Search the records for "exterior". Copy every line where it appears.

[[ Dataset records, beginning ]]

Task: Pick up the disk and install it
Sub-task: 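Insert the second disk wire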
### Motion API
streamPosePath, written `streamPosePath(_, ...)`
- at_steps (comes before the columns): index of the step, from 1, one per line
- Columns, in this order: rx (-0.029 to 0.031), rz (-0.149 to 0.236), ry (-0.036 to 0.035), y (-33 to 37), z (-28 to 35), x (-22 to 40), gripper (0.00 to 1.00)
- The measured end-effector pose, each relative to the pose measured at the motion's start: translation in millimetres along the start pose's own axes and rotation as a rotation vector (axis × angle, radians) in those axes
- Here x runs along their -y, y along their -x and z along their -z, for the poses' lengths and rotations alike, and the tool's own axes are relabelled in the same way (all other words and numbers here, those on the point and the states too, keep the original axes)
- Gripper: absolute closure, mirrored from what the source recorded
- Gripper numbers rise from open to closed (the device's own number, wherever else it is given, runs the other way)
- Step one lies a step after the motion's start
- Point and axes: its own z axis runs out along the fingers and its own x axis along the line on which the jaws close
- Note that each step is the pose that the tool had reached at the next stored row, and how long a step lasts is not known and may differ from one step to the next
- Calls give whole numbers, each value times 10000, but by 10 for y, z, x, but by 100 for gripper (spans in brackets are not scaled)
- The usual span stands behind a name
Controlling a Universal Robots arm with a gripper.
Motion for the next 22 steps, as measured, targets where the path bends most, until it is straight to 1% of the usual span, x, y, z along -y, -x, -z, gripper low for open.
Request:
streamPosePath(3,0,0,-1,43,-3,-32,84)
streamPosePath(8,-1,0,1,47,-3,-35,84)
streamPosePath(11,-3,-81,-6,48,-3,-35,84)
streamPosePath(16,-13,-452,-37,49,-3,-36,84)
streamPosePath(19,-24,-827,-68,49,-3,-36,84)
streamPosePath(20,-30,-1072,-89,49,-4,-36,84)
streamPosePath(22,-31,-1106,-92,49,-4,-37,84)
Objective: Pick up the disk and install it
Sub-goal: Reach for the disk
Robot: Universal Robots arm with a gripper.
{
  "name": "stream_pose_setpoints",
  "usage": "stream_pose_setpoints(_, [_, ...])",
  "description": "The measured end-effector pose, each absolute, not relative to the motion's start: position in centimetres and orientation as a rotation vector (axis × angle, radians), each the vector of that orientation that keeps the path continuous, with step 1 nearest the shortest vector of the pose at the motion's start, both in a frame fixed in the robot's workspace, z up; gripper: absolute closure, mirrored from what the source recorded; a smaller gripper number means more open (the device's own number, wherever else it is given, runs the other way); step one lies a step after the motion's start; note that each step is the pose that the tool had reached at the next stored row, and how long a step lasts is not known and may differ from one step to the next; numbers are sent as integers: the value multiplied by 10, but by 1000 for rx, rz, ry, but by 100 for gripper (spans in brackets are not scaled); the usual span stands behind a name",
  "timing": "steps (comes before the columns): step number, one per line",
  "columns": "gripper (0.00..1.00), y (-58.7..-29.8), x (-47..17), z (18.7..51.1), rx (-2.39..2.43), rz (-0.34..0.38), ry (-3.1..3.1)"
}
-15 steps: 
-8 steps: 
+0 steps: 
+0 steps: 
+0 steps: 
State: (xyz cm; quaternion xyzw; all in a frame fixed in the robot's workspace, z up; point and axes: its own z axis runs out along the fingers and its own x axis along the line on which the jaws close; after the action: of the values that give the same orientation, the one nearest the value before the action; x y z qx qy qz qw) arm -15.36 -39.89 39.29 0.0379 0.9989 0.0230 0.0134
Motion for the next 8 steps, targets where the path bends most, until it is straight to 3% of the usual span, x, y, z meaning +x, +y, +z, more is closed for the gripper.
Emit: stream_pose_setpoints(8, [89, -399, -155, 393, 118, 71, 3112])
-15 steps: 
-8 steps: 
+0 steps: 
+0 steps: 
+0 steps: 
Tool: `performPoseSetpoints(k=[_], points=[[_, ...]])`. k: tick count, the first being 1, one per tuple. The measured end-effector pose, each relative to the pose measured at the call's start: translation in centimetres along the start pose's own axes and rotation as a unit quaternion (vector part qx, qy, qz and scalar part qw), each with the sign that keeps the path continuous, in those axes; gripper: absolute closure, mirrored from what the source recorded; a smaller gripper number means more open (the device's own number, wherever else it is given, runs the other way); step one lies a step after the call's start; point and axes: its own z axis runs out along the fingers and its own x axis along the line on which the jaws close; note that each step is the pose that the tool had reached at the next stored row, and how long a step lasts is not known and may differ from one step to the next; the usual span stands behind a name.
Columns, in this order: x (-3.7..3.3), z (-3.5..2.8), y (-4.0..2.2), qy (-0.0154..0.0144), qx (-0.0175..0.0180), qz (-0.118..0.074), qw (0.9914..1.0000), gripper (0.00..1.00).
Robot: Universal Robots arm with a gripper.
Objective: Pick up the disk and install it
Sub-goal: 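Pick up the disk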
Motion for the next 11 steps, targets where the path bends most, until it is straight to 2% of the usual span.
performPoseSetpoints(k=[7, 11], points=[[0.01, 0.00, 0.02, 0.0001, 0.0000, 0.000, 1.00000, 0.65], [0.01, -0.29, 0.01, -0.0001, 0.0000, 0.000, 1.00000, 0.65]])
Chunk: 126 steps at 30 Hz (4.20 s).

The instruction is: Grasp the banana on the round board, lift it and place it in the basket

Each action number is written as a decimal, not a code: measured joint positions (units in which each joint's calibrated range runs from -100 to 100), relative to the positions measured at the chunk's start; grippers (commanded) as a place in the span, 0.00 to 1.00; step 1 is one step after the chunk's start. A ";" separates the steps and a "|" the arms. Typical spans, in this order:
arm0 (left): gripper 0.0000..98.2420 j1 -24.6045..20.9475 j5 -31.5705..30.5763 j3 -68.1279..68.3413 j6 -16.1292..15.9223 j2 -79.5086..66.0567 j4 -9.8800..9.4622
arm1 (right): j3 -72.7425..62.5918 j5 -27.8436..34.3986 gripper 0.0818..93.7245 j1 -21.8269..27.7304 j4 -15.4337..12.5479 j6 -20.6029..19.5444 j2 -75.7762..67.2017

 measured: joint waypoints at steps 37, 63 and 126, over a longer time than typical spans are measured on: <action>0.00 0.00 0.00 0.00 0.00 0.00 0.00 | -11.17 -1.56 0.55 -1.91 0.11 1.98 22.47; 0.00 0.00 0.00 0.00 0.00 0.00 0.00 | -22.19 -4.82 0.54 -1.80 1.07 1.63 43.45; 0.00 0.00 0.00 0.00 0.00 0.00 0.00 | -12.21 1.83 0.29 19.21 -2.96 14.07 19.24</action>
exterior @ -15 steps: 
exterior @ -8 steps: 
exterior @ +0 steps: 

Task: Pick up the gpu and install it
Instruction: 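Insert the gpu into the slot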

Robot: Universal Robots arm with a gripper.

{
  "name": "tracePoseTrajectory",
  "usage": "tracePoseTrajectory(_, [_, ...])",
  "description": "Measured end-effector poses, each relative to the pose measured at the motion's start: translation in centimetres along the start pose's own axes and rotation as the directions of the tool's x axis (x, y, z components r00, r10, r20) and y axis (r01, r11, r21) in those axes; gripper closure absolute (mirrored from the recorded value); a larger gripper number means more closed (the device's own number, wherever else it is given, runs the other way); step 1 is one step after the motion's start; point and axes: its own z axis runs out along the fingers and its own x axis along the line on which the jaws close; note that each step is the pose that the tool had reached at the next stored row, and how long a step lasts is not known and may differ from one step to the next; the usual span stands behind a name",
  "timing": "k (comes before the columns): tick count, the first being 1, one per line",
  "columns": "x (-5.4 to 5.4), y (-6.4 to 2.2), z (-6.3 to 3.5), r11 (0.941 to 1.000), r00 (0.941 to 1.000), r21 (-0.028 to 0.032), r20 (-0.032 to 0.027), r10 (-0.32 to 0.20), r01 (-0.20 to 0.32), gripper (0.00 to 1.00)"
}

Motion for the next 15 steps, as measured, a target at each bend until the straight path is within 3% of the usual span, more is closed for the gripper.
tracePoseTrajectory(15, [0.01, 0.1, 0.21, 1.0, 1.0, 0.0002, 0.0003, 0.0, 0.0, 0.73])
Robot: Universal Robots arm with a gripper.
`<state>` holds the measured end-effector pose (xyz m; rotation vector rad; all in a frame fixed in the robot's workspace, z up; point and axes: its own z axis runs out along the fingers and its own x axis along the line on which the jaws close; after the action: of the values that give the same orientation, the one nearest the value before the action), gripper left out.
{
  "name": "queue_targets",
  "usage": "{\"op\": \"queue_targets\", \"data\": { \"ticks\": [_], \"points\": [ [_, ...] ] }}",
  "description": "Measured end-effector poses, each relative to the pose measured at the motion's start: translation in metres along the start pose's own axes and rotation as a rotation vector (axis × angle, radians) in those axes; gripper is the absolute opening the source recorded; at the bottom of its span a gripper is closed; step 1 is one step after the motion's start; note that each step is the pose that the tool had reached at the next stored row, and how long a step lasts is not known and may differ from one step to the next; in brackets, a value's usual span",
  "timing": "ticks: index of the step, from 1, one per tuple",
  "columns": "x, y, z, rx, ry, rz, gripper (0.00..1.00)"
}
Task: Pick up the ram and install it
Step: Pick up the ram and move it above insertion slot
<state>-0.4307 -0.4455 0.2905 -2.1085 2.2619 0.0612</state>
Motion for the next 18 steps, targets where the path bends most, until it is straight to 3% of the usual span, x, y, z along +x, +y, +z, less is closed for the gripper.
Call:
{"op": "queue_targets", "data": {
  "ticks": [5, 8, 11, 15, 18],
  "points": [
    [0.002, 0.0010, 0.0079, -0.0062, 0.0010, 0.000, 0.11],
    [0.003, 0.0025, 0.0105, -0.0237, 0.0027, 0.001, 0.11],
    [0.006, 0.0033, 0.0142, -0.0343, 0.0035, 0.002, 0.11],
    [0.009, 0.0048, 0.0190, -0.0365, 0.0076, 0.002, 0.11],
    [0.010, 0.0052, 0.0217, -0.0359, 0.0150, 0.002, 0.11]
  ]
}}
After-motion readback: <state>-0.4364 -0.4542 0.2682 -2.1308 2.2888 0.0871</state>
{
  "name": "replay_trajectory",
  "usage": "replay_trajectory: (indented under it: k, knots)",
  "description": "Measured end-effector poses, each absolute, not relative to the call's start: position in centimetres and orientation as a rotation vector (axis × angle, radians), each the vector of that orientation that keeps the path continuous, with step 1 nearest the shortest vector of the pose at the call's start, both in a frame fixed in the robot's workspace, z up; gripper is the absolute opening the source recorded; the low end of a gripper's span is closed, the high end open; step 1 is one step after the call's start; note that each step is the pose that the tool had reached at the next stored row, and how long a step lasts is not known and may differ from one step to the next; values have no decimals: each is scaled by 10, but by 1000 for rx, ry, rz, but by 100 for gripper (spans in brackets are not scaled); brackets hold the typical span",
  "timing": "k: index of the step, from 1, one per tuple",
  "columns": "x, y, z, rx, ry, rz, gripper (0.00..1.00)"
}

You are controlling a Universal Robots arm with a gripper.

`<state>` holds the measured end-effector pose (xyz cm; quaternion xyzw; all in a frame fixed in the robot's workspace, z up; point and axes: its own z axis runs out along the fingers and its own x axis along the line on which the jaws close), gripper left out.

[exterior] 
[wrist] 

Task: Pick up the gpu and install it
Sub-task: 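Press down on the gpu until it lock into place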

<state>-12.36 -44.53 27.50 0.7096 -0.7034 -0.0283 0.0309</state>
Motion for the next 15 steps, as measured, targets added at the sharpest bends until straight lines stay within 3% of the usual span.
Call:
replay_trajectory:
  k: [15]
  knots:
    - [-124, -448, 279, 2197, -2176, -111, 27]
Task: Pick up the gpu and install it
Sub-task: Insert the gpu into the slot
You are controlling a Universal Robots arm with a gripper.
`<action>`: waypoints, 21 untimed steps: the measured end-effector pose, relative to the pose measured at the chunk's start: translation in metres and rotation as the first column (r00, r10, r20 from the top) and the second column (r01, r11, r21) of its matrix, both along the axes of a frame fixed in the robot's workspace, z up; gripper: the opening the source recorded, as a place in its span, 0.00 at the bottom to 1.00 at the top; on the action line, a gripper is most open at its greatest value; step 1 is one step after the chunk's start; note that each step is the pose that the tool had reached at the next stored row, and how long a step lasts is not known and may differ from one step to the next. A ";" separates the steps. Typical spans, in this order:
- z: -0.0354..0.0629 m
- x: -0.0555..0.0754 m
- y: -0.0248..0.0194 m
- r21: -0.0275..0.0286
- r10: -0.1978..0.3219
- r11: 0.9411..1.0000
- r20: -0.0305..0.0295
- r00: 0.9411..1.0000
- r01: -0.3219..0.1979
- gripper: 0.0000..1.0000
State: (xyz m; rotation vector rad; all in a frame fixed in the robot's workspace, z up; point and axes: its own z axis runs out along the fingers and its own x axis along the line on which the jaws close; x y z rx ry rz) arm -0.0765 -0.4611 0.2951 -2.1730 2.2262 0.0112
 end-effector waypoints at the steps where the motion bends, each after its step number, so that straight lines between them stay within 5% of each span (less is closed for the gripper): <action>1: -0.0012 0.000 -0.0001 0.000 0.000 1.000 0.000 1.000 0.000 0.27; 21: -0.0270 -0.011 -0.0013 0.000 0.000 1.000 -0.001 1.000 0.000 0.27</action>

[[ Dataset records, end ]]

-- Response --
exterior @ -15 steps: 
exterior @ -8 steps: 
exterior @ +0 steps: 
[exterior] 

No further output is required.